> [Task details]: The answer must consist only of the lines from the line with "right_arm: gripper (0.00" to the line with "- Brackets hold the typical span", both included, exactly as they stand below.

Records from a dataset
***

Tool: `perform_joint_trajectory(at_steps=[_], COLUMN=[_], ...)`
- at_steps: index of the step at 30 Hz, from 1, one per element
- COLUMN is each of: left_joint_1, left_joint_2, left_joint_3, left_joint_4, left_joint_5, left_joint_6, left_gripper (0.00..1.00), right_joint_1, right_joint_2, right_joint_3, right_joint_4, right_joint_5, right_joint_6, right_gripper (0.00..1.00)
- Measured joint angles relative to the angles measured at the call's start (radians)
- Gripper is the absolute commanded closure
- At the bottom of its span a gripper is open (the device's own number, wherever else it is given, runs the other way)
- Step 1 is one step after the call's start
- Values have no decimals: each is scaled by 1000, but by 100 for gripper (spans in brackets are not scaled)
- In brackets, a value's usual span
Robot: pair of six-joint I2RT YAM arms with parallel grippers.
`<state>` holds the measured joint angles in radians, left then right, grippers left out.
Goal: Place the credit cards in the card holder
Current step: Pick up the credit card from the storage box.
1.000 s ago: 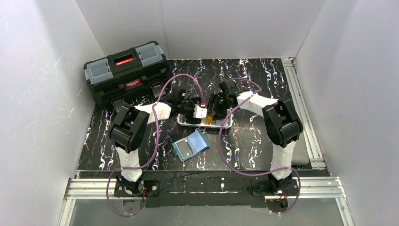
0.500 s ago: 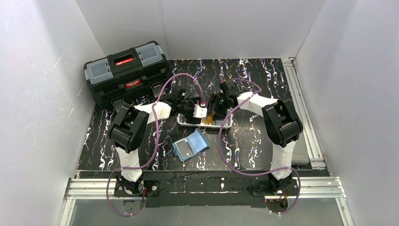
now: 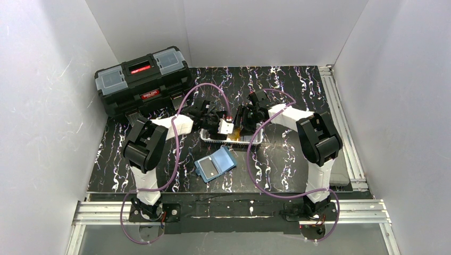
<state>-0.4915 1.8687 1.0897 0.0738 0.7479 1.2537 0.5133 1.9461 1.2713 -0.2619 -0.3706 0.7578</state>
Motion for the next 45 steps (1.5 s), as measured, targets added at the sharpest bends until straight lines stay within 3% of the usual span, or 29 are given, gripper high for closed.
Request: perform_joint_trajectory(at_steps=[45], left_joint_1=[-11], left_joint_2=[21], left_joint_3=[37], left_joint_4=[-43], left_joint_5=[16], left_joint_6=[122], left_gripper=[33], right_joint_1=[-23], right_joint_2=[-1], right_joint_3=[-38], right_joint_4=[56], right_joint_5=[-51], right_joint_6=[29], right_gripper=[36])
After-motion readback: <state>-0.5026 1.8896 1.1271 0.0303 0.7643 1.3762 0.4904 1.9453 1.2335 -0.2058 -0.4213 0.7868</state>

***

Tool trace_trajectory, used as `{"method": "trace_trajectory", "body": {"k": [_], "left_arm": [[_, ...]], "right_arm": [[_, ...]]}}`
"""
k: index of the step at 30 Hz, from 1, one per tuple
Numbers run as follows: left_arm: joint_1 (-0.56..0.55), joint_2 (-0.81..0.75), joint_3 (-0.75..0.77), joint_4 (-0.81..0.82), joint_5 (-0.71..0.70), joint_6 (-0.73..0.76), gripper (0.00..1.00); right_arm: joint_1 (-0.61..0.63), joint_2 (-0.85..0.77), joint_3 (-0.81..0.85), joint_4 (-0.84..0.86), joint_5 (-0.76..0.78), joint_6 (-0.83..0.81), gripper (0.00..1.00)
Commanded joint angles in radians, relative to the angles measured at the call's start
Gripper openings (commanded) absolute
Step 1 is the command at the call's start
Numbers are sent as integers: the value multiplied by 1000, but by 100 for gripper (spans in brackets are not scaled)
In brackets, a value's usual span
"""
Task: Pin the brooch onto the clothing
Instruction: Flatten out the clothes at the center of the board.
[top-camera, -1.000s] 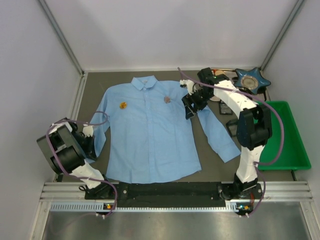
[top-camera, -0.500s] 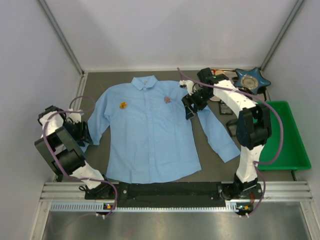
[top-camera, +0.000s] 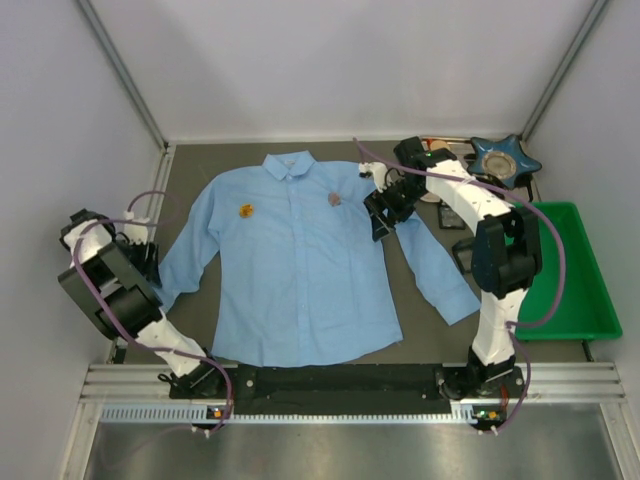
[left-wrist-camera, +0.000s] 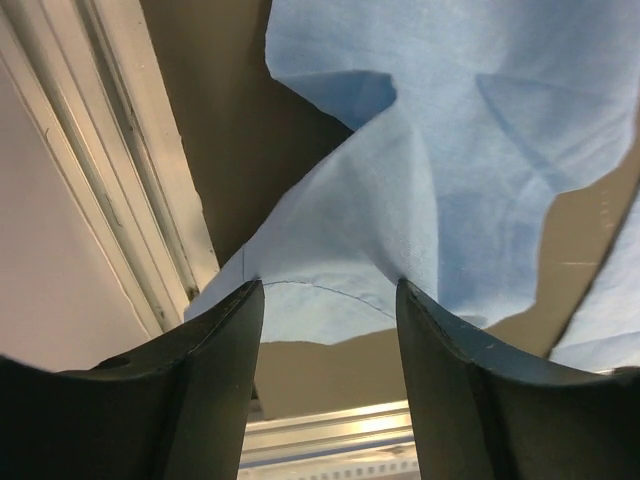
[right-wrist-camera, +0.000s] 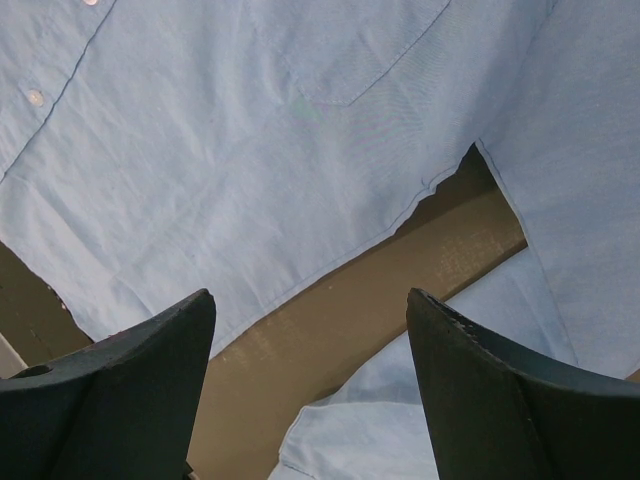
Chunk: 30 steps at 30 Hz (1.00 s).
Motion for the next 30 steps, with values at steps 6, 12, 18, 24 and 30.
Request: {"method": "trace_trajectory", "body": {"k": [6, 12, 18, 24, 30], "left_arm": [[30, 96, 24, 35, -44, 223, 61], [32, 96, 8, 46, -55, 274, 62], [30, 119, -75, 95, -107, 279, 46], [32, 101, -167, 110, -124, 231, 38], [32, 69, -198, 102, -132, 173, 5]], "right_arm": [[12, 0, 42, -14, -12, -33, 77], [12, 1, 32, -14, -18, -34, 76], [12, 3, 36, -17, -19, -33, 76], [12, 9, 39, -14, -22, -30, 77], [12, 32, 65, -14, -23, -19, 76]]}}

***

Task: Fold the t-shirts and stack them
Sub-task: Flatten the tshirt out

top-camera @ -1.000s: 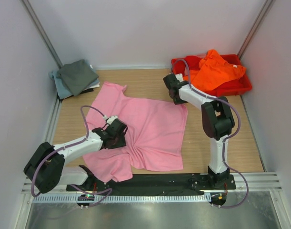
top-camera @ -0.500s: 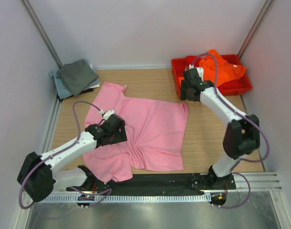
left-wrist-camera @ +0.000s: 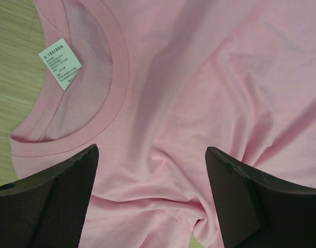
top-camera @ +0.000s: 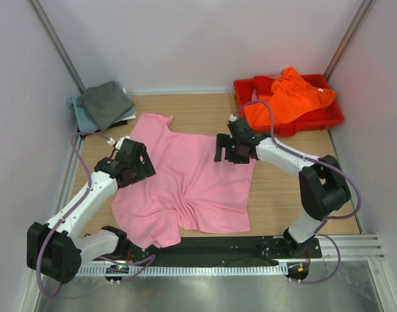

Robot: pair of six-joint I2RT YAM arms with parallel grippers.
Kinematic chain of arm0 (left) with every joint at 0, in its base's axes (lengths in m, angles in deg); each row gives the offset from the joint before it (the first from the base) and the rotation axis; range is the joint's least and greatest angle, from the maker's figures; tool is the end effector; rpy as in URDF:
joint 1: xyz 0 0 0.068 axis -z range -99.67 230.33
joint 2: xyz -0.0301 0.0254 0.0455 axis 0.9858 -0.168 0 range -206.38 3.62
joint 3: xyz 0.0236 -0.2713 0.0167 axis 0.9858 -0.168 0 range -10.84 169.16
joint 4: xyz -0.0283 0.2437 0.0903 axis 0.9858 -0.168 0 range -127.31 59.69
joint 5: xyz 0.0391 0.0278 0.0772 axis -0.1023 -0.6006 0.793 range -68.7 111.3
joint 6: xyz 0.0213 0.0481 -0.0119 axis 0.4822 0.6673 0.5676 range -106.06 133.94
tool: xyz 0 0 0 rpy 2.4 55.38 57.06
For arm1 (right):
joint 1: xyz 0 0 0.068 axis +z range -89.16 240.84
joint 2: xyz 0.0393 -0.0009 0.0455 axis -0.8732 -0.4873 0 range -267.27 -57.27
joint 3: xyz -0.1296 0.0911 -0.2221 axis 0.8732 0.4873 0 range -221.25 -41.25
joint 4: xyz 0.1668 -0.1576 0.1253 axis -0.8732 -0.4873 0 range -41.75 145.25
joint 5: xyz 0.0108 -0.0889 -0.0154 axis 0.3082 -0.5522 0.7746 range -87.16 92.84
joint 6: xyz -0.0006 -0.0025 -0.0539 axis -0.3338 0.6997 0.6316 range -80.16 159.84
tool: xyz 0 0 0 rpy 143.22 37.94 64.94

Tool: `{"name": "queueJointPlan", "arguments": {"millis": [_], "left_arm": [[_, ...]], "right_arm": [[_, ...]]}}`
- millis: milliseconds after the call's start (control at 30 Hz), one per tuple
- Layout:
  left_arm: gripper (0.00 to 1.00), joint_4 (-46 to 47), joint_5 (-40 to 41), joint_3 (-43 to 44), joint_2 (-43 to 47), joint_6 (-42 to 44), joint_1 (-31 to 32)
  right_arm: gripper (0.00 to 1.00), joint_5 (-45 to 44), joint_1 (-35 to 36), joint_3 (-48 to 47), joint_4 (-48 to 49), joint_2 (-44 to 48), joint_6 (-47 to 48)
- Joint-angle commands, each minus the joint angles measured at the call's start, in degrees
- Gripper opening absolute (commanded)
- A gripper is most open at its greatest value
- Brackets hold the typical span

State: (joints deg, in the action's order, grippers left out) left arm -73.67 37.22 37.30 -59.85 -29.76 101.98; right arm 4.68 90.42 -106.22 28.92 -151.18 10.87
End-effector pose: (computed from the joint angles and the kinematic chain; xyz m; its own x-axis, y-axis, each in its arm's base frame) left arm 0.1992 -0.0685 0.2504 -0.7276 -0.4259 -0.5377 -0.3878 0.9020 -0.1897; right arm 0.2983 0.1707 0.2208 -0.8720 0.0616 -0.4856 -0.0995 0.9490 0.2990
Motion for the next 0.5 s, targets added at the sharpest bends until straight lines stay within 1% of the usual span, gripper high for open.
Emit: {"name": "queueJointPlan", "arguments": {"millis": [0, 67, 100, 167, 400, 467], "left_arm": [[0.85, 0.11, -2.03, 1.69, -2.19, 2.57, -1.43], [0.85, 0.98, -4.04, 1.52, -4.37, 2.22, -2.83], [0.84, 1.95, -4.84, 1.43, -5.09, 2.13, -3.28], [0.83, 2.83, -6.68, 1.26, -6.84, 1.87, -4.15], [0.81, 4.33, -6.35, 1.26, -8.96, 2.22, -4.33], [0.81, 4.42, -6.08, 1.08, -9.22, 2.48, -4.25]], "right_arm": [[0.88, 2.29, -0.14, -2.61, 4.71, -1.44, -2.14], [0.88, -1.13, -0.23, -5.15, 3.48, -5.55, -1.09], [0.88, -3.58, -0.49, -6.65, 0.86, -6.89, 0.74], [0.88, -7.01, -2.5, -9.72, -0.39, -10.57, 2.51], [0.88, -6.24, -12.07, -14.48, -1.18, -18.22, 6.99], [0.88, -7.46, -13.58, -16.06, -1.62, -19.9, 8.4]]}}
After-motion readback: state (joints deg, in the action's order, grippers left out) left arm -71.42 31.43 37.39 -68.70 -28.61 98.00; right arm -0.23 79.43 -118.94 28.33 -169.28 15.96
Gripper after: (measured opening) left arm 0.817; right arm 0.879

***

> [Expected answer]:
  right_arm: gripper (0.00 to 1.00), joint_5 (-45 to 44), joint_1 (-35 to 36), joint_3 (-48 to 47), joint_4 (-48 to 49), joint_2 (-44 to 48), joint_6 (-47 to 48)
- Joint-angle commands, each minus the joint angles measured at the call's start, in degrees
- Gripper opening absolute (commanded)
- A gripper is most open at its greatest value
- Brackets hold the typical span

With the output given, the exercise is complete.